Le 22 juin 2013, celui qui était âgé d’à peine 5 ans courait dans la cour de l’école des Rondines, à Bourg-des-Comptes (Ille-et-Vilaine), quand il s’est grièvement blessé. Alors qu’il jouait avec des copains à s’arroser avec des pistolets à eau, Lucas s’est engagé dans un petit passage entre un stand installé pour la fête de son école et la clôture. C’est là qu’il a heurté une tige métallique de 40 cm de long qui dépassait du grillage de la cour. Le maquillage Spider-Man qu’il portait n’a pas su le protéger de la violence du choc.
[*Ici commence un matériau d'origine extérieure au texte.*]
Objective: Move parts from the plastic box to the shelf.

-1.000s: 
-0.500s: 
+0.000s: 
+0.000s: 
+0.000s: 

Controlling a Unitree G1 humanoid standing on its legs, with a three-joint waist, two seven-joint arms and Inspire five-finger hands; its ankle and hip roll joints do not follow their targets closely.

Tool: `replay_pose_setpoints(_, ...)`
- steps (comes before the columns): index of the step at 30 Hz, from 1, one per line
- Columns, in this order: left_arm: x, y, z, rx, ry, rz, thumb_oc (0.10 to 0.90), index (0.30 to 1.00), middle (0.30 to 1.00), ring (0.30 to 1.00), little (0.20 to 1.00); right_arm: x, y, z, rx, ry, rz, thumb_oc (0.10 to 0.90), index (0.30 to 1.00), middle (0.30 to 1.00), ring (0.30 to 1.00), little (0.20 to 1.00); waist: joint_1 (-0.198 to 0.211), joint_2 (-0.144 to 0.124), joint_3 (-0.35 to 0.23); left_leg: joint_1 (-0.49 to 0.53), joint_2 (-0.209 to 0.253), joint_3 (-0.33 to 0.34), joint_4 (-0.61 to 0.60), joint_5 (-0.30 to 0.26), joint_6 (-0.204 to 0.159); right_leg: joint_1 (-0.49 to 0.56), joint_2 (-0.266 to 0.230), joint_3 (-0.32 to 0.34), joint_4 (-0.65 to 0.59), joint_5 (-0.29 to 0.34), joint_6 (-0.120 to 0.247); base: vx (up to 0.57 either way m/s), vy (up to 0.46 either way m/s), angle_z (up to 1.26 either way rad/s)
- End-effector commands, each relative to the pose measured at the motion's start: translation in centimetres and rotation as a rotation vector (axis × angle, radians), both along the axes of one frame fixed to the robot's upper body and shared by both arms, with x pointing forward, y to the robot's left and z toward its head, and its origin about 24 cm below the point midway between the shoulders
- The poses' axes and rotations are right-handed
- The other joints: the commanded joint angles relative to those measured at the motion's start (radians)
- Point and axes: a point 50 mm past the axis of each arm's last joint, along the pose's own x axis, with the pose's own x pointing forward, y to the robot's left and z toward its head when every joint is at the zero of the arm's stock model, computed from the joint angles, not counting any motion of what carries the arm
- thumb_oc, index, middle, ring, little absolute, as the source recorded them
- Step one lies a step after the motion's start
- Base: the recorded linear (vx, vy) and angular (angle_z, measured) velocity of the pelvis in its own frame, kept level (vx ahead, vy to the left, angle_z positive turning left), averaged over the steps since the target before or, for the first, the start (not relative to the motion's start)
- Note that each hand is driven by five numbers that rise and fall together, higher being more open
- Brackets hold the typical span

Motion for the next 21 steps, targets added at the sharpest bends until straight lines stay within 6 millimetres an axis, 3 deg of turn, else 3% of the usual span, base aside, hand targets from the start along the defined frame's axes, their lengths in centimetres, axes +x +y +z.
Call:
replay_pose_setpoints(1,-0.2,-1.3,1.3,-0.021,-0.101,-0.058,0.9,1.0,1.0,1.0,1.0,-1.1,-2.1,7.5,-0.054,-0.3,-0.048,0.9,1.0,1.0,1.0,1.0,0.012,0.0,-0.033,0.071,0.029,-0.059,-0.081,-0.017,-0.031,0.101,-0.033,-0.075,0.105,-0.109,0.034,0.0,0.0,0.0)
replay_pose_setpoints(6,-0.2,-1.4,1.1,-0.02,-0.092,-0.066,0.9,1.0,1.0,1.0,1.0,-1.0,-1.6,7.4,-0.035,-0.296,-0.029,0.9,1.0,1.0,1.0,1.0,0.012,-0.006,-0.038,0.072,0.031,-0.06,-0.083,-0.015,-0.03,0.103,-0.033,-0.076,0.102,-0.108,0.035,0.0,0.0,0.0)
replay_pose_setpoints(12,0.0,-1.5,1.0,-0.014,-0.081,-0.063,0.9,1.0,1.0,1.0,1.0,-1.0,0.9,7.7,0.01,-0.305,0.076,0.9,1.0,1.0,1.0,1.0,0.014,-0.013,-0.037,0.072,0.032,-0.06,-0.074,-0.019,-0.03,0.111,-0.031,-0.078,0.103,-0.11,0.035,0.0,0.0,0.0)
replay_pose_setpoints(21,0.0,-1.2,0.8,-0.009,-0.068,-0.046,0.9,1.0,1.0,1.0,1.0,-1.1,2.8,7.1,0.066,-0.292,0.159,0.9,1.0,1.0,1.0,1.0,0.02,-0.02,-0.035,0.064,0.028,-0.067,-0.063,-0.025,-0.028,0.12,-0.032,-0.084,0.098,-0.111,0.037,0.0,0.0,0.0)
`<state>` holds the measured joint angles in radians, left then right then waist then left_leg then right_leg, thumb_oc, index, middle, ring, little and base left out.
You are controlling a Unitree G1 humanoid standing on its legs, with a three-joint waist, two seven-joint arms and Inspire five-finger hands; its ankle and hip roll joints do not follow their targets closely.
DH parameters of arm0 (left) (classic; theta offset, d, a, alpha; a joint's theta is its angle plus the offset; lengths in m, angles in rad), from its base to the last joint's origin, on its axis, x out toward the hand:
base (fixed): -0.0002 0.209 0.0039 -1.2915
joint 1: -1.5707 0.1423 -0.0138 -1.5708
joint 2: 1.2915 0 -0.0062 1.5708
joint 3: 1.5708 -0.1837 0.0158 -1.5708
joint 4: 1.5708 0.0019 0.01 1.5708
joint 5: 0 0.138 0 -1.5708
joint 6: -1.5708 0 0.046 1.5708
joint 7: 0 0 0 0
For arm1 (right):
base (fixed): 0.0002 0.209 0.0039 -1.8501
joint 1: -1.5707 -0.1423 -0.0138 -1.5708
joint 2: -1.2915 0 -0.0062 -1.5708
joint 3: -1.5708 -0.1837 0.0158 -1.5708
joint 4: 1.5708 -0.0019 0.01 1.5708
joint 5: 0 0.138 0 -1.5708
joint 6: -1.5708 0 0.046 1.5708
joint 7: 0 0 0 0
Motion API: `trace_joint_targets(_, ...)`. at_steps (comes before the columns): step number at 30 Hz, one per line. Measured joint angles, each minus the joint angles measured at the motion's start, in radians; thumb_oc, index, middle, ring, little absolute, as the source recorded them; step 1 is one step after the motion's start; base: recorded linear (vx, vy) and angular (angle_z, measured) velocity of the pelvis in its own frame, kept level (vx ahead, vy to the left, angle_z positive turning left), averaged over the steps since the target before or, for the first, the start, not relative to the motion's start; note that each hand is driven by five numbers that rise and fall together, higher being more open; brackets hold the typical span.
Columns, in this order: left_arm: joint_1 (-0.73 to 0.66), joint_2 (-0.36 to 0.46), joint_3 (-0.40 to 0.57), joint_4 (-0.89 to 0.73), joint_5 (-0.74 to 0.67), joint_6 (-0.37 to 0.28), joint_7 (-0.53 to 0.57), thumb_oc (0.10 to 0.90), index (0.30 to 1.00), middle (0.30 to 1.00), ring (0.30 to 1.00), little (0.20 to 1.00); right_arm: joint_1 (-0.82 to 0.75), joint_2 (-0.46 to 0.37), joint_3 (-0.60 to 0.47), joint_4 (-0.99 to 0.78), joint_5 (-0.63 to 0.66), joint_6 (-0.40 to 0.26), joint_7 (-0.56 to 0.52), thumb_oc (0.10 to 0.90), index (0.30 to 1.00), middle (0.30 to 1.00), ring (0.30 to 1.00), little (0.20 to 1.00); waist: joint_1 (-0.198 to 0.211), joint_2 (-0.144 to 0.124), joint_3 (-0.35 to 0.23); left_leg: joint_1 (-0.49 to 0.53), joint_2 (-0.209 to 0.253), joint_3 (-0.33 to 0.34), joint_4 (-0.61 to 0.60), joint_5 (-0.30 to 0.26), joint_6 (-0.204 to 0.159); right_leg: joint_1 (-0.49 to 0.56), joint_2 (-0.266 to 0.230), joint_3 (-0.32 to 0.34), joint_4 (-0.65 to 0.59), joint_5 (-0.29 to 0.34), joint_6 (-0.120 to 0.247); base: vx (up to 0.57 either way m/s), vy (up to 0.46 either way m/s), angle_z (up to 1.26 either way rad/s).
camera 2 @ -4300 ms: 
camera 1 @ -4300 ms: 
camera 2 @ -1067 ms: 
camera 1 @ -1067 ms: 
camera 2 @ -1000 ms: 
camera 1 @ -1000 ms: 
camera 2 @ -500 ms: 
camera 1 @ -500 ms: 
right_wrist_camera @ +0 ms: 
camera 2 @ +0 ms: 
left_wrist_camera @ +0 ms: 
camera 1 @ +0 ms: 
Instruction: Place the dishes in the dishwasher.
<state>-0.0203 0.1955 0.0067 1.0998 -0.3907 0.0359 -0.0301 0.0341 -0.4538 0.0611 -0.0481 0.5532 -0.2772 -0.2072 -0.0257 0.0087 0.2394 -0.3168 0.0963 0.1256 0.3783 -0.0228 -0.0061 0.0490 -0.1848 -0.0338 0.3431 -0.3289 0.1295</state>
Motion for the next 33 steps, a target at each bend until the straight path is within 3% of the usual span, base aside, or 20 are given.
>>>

La tige de fer s’est enfoncée dans son orbite, percutant son cerveau, transperçant sa tête, le laissant inanimé sur le sol, le visage en sang au milieu de quelques camarades médusés. Pris en charge par les pompiers, le garçon a pu être sauvé, au prix d’un passage en réanimation puis de longs mois d’hospitalisation.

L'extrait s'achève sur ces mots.